Nepali Times
ASHUTOSH TIWARI
Strictly Business
Mindless ‘mistakes’


ASHUTOSH TIWARI


Early this month, a bus carrying 150 passengers, including a few plain-clothed military personnel, was blown to bits in Madi. Thirty-eight people died and the rest were wounded in what was the worst attack against civilians in Nepal. The next day, Maoist chieftain Pushpa Kamal Dahal admitted that the attack was a "serious mistake". But three days later, Dahal's comrades bombed another bus in Kabhre killing two civilians, six soldiers and injuring more passengers.

According to INSEC, 234 Nepalis lost their lives to Maoists' explosives (11 were killed by the army's) in the first quarter of 2005. While civil society pundits attribute Maoists' murderous ways to rifts between political and military factions, it's time to search for other explanations.
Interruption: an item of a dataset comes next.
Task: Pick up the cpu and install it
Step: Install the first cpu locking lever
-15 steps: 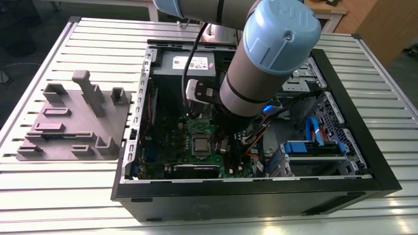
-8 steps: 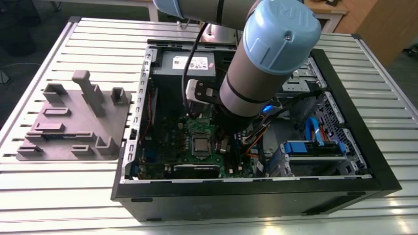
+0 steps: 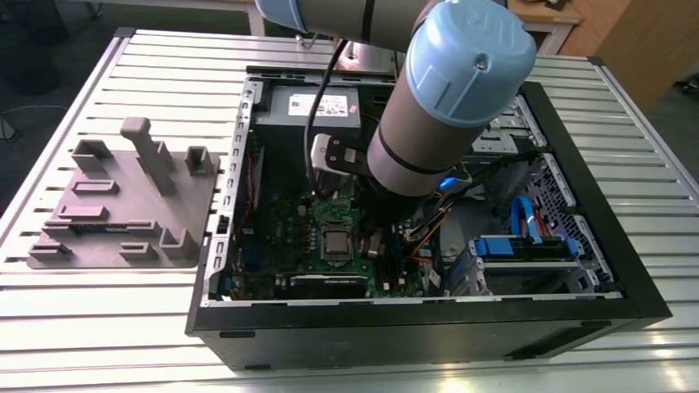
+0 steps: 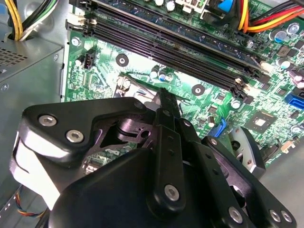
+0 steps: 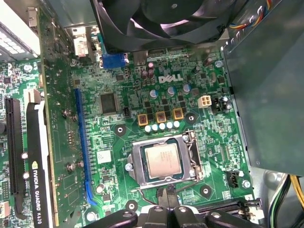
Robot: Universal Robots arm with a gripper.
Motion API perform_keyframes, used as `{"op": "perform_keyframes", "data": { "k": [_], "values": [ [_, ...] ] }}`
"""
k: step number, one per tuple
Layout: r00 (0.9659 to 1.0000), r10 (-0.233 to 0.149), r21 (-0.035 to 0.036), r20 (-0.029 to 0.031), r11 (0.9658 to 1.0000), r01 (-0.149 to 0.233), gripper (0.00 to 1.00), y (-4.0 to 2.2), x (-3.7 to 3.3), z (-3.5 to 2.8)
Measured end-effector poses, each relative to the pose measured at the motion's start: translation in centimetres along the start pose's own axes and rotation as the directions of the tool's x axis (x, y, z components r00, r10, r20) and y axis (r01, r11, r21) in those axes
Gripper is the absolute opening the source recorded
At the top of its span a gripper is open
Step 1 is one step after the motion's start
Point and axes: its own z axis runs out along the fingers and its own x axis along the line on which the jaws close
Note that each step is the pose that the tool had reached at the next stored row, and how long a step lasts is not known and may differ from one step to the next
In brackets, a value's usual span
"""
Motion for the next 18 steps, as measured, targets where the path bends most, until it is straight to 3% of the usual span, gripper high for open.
{"op": "perform_keyframes", "data": {
  "k": [12,18],
  "values": [
    [0.9997,-0.025,-0.0023,-0.0031,0.9997,0.025,0.1,-0.17,0.57,0.43],
    [0.9975,-0.07,-0.0038,-0.0089,0.9976,0.07,0.1,-0.18,0.61,0.76]
  ]
}}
Is there something structurally closed about the Maoist decision-making apparatus that allows its cadres to bomb civilians?

In a democracy with openly competing political institutions, a party's actions are freely reported by the press. Those reports allow supporters and critics to give feedback, which the party uses to improve the quality of its decisions. Indeed, one significant consequence of democratic openness, with its bundle of rights, checks and balances, is that the parties' positions settle not on extreme ends but around the compromising middle.
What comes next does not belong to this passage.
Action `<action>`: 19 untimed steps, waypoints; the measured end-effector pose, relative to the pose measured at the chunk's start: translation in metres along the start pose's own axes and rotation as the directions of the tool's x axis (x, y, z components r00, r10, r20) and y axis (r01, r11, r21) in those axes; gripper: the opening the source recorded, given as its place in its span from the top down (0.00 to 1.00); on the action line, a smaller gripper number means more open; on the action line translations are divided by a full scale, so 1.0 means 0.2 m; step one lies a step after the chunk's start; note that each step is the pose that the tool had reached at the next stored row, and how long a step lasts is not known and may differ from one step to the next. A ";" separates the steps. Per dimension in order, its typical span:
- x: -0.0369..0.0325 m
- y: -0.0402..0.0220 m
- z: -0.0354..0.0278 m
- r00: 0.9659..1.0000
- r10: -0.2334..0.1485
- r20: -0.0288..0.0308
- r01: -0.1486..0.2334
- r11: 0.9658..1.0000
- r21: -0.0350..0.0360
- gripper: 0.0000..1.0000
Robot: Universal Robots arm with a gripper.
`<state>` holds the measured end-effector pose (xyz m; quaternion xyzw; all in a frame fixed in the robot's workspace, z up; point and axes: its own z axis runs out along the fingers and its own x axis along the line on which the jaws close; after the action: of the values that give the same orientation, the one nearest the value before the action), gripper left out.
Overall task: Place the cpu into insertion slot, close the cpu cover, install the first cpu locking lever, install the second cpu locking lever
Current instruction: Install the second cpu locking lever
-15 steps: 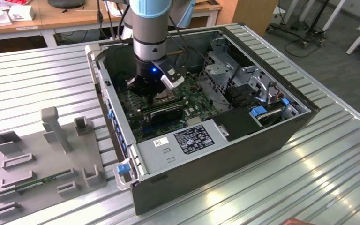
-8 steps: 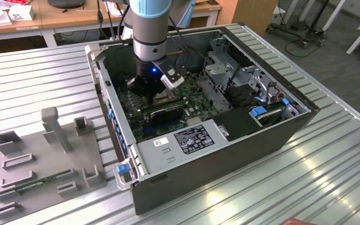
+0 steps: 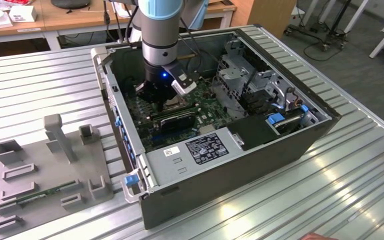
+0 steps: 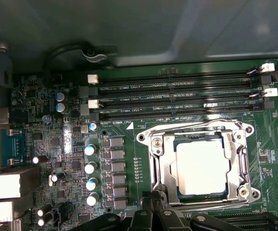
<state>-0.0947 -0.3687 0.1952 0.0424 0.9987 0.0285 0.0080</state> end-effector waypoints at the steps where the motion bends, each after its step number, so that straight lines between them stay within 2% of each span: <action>1: 0.000 0.000 0.000 1.000 0.000 0.000 0.000 1.000 0.000 0.89; 19: 0.000 -0.001 0.002 1.000 0.000 0.000 0.000 1.000 0.000 0.89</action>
<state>-0.0947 -0.3688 0.1947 0.0424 0.9987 0.0285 0.0080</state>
Similarly, market conditions act as one voting bloc for evaluating the decision-making system of a private firm, which is not democratic but hierarchical. No matter how cleverly cutting-edge the executives think their strategy is, if the market looks the other way, their firm will lose money. To avoid that, firms constantly seek feedback from customers, talk to employees and investors or hire consultants to help improve decisions.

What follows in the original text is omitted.